Microbiologically influenced corrosion of steel in coastal surface seawater contaminated by crude oil

Petroleum-hydrocarbons spilt in surface seawater may pose potential threats to the corrosion of steel infrastructures. We show that crude oil accelerated steel corrosion mainly by accelerating microbiologically influenced corrosion (MIC). Crude oil led to the dominance of marine oil-degraders including Alcanivorax and Marinobacter in both seawater and steel rust, rather than sulfate-reducing bacteria (SRB) which dominated the rust microbial community in the no-oil group. Crude oil not only enhanced microbial oxygen respiration and aerobic hydrocarbon degradation but also nitrate reduction and anaerobic hydrocarbon degradation process in steel rust, indicating more heterogeneous microenvironments formed on steel surfaces.

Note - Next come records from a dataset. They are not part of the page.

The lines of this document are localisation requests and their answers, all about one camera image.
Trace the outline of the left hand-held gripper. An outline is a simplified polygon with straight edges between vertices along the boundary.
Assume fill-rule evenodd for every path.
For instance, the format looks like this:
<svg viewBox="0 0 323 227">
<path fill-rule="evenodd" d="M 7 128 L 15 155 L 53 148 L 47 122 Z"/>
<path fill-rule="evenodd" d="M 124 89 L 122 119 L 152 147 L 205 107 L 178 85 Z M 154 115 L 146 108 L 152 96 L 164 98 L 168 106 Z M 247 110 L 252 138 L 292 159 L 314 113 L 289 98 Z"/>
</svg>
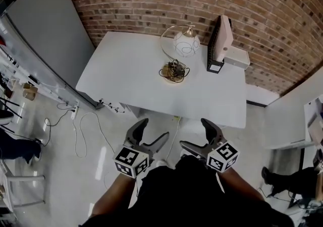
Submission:
<svg viewBox="0 0 323 227">
<path fill-rule="evenodd" d="M 148 118 L 145 118 L 129 128 L 124 143 L 114 153 L 117 171 L 131 178 L 137 178 L 150 167 L 153 154 L 158 153 L 169 139 L 170 134 L 166 132 L 152 143 L 140 145 L 147 124 Z"/>
</svg>

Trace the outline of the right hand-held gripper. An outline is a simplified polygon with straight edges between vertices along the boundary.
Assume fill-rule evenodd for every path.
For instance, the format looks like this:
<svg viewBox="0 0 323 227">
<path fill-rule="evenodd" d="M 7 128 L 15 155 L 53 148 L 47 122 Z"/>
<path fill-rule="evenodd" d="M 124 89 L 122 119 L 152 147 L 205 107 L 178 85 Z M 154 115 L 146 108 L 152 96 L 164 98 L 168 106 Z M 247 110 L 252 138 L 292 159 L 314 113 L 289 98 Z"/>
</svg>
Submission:
<svg viewBox="0 0 323 227">
<path fill-rule="evenodd" d="M 223 142 L 223 133 L 220 127 L 208 119 L 201 119 L 205 128 L 206 139 L 209 145 L 220 145 Z M 231 168 L 239 157 L 239 150 L 231 141 L 227 141 L 218 148 L 209 152 L 208 144 L 198 146 L 188 141 L 180 141 L 183 149 L 193 155 L 208 155 L 206 165 L 218 172 L 225 172 Z"/>
</svg>

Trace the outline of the white globe arc lamp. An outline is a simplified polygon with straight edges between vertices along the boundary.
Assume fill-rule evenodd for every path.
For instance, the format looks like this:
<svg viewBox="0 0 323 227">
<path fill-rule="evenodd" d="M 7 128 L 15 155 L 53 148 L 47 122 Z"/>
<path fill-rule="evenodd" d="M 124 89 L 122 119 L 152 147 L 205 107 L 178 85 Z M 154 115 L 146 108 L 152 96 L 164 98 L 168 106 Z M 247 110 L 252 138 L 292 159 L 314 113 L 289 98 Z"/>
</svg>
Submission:
<svg viewBox="0 0 323 227">
<path fill-rule="evenodd" d="M 159 70 L 158 74 L 172 84 L 182 83 L 190 73 L 189 67 L 166 52 L 163 47 L 163 38 L 166 36 L 166 34 L 169 31 L 179 27 L 183 29 L 173 38 L 173 47 L 175 53 L 182 58 L 190 58 L 196 55 L 197 51 L 200 48 L 200 40 L 197 36 L 197 33 L 194 31 L 195 25 L 173 25 L 164 30 L 164 32 L 160 35 L 159 46 L 163 54 L 168 58 L 168 62 L 164 64 L 164 66 Z"/>
</svg>

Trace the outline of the person's right forearm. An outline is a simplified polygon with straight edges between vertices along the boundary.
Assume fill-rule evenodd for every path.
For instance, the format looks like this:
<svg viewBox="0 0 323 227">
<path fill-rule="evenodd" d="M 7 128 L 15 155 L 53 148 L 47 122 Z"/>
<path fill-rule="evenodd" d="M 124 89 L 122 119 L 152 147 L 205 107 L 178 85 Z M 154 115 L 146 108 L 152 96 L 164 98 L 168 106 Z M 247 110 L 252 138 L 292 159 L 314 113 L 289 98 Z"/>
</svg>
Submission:
<svg viewBox="0 0 323 227">
<path fill-rule="evenodd" d="M 229 168 L 223 173 L 219 173 L 221 181 L 231 188 L 234 192 L 250 200 L 264 201 L 262 195 L 247 183 L 233 168 Z"/>
</svg>

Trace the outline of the person's left forearm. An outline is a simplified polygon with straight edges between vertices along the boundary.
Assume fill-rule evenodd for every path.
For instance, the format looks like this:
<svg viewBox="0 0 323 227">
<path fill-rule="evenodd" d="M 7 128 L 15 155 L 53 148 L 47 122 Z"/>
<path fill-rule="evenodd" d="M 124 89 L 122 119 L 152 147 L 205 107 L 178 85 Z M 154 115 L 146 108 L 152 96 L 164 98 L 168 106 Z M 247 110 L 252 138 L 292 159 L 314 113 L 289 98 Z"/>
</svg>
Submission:
<svg viewBox="0 0 323 227">
<path fill-rule="evenodd" d="M 115 214 L 129 208 L 136 180 L 119 174 L 108 190 L 95 203 L 90 218 L 103 214 Z"/>
</svg>

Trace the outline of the white desk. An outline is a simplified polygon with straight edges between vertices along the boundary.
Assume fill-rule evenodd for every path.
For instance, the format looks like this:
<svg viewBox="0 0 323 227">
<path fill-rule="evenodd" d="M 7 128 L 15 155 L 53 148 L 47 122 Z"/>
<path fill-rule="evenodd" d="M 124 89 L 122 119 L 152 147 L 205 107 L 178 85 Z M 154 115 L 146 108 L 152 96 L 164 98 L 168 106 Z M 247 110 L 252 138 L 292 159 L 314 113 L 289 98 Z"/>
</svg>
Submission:
<svg viewBox="0 0 323 227">
<path fill-rule="evenodd" d="M 221 126 L 246 125 L 246 83 L 242 68 L 225 64 L 207 71 L 207 47 L 179 57 L 190 72 L 181 83 L 159 74 L 174 53 L 173 41 L 157 36 L 108 32 L 93 53 L 77 90 L 93 100 L 119 102 L 192 120 L 206 118 Z"/>
</svg>

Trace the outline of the person's black clothing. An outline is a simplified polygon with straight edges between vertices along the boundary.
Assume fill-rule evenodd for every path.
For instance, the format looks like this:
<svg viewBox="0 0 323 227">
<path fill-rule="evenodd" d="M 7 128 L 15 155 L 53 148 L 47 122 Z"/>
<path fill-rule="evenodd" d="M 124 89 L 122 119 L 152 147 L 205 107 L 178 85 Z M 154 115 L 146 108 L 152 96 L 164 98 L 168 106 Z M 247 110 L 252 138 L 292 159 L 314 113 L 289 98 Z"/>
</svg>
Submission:
<svg viewBox="0 0 323 227">
<path fill-rule="evenodd" d="M 229 188 L 219 173 L 192 155 L 175 168 L 150 170 L 137 200 L 115 214 L 88 218 L 79 227 L 294 227 L 292 219 L 266 201 Z"/>
</svg>

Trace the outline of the white flat box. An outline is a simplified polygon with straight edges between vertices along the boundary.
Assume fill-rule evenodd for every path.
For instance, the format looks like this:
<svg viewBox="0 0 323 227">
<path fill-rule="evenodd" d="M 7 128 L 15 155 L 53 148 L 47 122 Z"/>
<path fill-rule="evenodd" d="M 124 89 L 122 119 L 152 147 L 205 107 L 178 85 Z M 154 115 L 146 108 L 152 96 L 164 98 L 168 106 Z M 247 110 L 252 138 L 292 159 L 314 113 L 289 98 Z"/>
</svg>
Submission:
<svg viewBox="0 0 323 227">
<path fill-rule="evenodd" d="M 246 70 L 250 66 L 250 58 L 247 51 L 231 46 L 224 58 L 224 62 Z"/>
</svg>

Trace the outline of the black perforated file holder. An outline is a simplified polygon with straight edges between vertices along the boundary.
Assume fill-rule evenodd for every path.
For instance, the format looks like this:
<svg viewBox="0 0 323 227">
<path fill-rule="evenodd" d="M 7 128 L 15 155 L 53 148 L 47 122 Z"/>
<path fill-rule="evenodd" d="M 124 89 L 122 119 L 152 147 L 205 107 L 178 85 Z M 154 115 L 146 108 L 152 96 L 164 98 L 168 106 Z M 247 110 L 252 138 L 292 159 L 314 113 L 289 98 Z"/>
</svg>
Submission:
<svg viewBox="0 0 323 227">
<path fill-rule="evenodd" d="M 210 41 L 207 46 L 207 71 L 212 72 L 212 73 L 216 73 L 216 74 L 218 74 L 221 71 L 221 69 L 224 65 L 224 59 L 222 62 L 217 62 L 213 59 L 214 45 L 216 42 L 219 27 L 220 27 L 220 16 L 218 17 L 218 19 L 216 21 L 214 31 L 211 35 Z"/>
</svg>

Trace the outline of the white cabinet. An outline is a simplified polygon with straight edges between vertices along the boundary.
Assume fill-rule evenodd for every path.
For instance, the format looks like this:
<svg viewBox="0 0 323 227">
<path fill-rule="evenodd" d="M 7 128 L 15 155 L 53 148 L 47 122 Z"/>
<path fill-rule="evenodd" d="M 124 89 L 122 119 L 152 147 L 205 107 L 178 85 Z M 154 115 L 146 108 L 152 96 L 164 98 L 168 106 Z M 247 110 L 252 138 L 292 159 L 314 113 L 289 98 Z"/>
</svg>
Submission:
<svg viewBox="0 0 323 227">
<path fill-rule="evenodd" d="M 323 94 L 304 105 L 305 140 L 323 145 Z"/>
</svg>

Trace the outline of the brown cardboard box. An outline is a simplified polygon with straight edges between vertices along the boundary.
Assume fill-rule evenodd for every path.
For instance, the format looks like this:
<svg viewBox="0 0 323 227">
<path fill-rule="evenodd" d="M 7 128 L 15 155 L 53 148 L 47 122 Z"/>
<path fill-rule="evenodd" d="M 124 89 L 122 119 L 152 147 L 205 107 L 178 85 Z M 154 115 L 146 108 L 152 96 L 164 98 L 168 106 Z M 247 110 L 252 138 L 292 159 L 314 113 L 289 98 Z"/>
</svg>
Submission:
<svg viewBox="0 0 323 227">
<path fill-rule="evenodd" d="M 33 101 L 36 97 L 36 94 L 38 92 L 38 88 L 35 86 L 29 84 L 29 83 L 24 83 L 23 85 L 23 97 Z"/>
</svg>

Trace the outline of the white metal stool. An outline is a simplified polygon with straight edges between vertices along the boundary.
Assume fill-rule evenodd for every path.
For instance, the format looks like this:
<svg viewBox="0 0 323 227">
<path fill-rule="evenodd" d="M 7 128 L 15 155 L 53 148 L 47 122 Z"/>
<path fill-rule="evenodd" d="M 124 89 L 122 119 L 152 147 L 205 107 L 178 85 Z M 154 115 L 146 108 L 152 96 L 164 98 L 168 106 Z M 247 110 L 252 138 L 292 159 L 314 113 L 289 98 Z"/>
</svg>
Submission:
<svg viewBox="0 0 323 227">
<path fill-rule="evenodd" d="M 41 182 L 44 180 L 44 175 L 15 176 L 11 172 L 5 161 L 3 159 L 0 159 L 0 208 L 7 208 L 10 213 L 14 214 L 14 210 L 17 208 L 45 204 L 45 201 L 43 199 L 30 203 L 15 204 L 13 191 L 11 189 L 12 183 L 20 184 L 22 182 Z"/>
</svg>

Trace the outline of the black tripod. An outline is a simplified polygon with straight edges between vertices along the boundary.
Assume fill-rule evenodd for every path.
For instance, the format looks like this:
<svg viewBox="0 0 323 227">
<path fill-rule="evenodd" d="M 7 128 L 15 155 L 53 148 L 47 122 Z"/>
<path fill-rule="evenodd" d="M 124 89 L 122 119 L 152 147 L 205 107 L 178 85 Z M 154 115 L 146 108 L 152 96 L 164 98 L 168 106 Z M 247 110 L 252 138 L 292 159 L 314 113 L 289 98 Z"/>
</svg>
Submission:
<svg viewBox="0 0 323 227">
<path fill-rule="evenodd" d="M 20 107 L 19 104 L 2 97 L 0 97 L 0 109 L 10 111 L 14 114 L 14 117 L 12 118 L 11 122 L 7 125 L 0 126 L 0 128 L 2 128 L 10 134 L 15 134 L 17 125 L 22 119 L 23 109 Z"/>
</svg>

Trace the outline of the white round stool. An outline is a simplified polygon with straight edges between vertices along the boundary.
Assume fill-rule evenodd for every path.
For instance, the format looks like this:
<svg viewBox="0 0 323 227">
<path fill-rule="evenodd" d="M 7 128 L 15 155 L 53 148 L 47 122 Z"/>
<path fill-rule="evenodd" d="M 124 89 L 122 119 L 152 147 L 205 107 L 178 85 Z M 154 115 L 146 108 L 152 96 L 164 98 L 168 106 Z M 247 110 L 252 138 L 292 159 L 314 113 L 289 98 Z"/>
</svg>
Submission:
<svg viewBox="0 0 323 227">
<path fill-rule="evenodd" d="M 13 117 L 12 112 L 0 109 L 0 126 L 9 124 Z"/>
</svg>

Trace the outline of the grey refrigerator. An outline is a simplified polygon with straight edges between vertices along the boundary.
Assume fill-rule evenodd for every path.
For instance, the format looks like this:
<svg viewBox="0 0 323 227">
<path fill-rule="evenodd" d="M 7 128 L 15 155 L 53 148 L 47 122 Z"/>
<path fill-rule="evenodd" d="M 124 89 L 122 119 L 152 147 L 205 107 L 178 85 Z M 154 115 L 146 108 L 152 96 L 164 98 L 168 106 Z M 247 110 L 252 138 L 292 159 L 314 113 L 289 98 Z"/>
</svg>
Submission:
<svg viewBox="0 0 323 227">
<path fill-rule="evenodd" d="M 68 105 L 99 107 L 76 89 L 95 48 L 72 0 L 16 0 L 0 16 L 0 36 L 40 92 Z"/>
</svg>

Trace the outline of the white shelving rack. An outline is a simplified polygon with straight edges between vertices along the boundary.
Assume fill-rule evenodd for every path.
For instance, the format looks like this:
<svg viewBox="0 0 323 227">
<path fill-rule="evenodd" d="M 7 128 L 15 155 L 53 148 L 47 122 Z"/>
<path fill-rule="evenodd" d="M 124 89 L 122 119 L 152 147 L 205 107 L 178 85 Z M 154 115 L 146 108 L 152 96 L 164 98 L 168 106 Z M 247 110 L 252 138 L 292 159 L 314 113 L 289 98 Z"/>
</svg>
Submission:
<svg viewBox="0 0 323 227">
<path fill-rule="evenodd" d="M 37 88 L 38 93 L 59 103 L 79 105 L 77 94 L 48 67 L 14 28 L 6 15 L 0 17 L 2 56 L 9 61 L 15 77 Z"/>
</svg>

Furthermore, the low abundance of SRB and dissimilatory sulfate reduction gene (dsr), and the existence of iron-carbonate and iron-sulfate minerals implied that microbial sulfide, previously regarded as the main cause of MIC, was not the major contributor to steel corrosion in early petroleum-polluted seawater. Marine specialized oil-degraders seem to play more significant roles under such conditions.

Automated summary

Petroleum spills in seawater can lead to accelerated steel corrosion, mainly through microbiologically influenced corrosion (MIC). Crude oil promotes the growth of marine oil-degrading bacteria, such as Alcanivorax and Marinobacter, in both seawater and steel rust. This study suggests that microbial sulfide is not the main cause of steel corrosion in early petroleum-polluted seawater, and specialized oil-degrading bacteria play significant roles in this process.